Don’t be fooled–the house may appear to have decent curb appeal and a charming exterior, but the inside is reportedly in “poor condition” and has been dubbed a “teardown.”

It is clear that the value is in the land, not the house.

Curbed San Francisco reports: “Complete with hardwood floors, a brick wood-burning fireplace, and exposed wood beam vaulted ceiling, the well-worn abode was lovely in its own right. But the real selling point here was the lot, approximately 7,500 square feet of it, and the location, four blocks from California Avenue and around the corner from Peers Park.”

“In all likelihood, this home will be torn down for a new construction.”

The 80-year-old tiny house boasts a measly 908 square feet of living space and originally appeared on the market in February with an asking price of $1,927,000.

After being on the market a few short months, the 280 Stanford Avenue home recently sold for $2,555,000, a staggering $623,000 over the list price.

However, consider the fact that a house in much worse condition and only 760 square feet, located near the Stanford Avenue property, sold for $1,315,000 in 2016, reports CNBC.

So, what does this tell us? Both examples illustrate a disturbing trend: an affordable housing crisis taking place in America, particularly, the over-inflated real estate bubble that is Silicon Valley.

The fact of the matter is that even if you make well over six figures, residents in the San Francisco area still find it increasingly difficult to afford housing and many of them are reportedly “scraping by” to survive.
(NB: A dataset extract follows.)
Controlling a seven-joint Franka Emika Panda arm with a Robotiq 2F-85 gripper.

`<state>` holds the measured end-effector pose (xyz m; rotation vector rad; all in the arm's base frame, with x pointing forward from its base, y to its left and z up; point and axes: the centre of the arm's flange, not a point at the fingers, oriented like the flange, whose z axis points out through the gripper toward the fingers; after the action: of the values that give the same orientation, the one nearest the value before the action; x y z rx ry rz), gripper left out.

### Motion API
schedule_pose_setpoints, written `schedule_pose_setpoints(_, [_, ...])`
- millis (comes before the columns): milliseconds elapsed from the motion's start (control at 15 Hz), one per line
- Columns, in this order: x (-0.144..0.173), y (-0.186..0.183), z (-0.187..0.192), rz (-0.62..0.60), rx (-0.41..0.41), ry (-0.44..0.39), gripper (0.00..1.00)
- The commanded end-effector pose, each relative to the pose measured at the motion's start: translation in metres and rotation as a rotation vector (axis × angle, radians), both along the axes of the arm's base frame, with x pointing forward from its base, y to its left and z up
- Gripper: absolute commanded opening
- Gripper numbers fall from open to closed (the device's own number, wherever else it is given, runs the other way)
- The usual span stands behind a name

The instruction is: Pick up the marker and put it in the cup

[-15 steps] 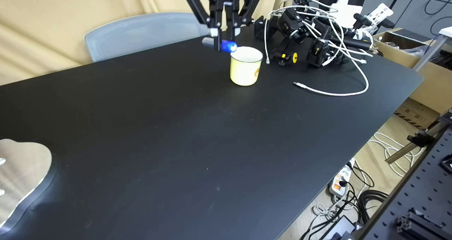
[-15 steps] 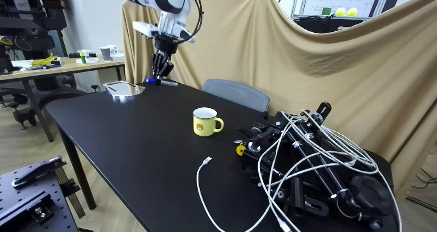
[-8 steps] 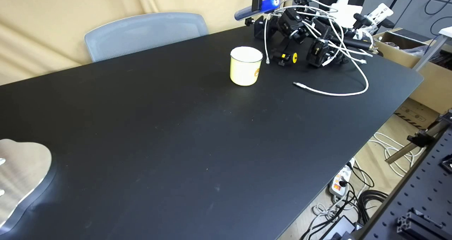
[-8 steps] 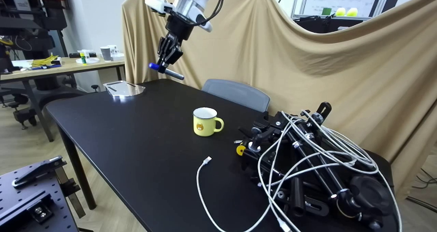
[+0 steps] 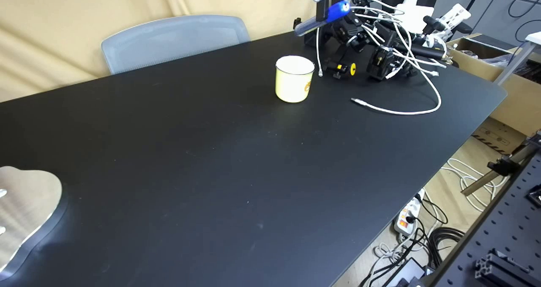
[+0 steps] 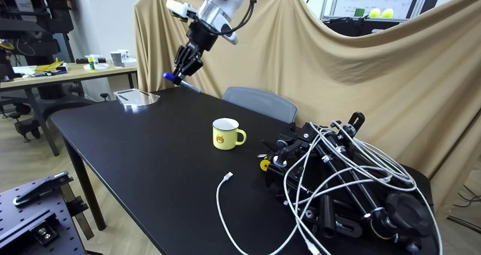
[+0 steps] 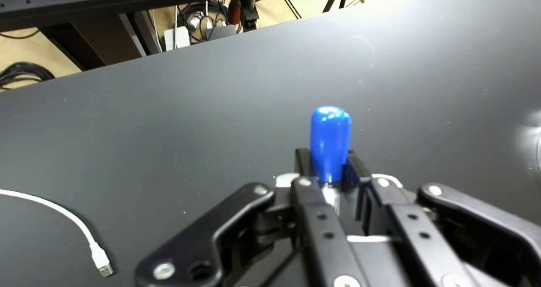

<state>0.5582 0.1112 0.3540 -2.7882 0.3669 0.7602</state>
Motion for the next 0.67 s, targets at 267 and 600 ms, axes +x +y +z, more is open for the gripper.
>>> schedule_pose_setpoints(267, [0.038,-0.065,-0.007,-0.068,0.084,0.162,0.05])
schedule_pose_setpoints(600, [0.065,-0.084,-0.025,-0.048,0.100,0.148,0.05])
One woman interviewed by The Guardian claimed that although she and her partner make a combined salary of over $1 million, they still can’t afford a house in the Golden Gate city. “This is part of where the American dream is not working out here,” she says.

CNBC reported:

In the last two months, we’ve reported on the Twitter employee earning $160,000 a year who says he’s just scraping by in San Francisco, the Facebook engineers earning between $100,000 and $700,000 a year who asked Mark Zuckerberg to subsidize their sky-high rent, and the fact that Google employees could buy five houses for the price of one — if they left Silicon Valley.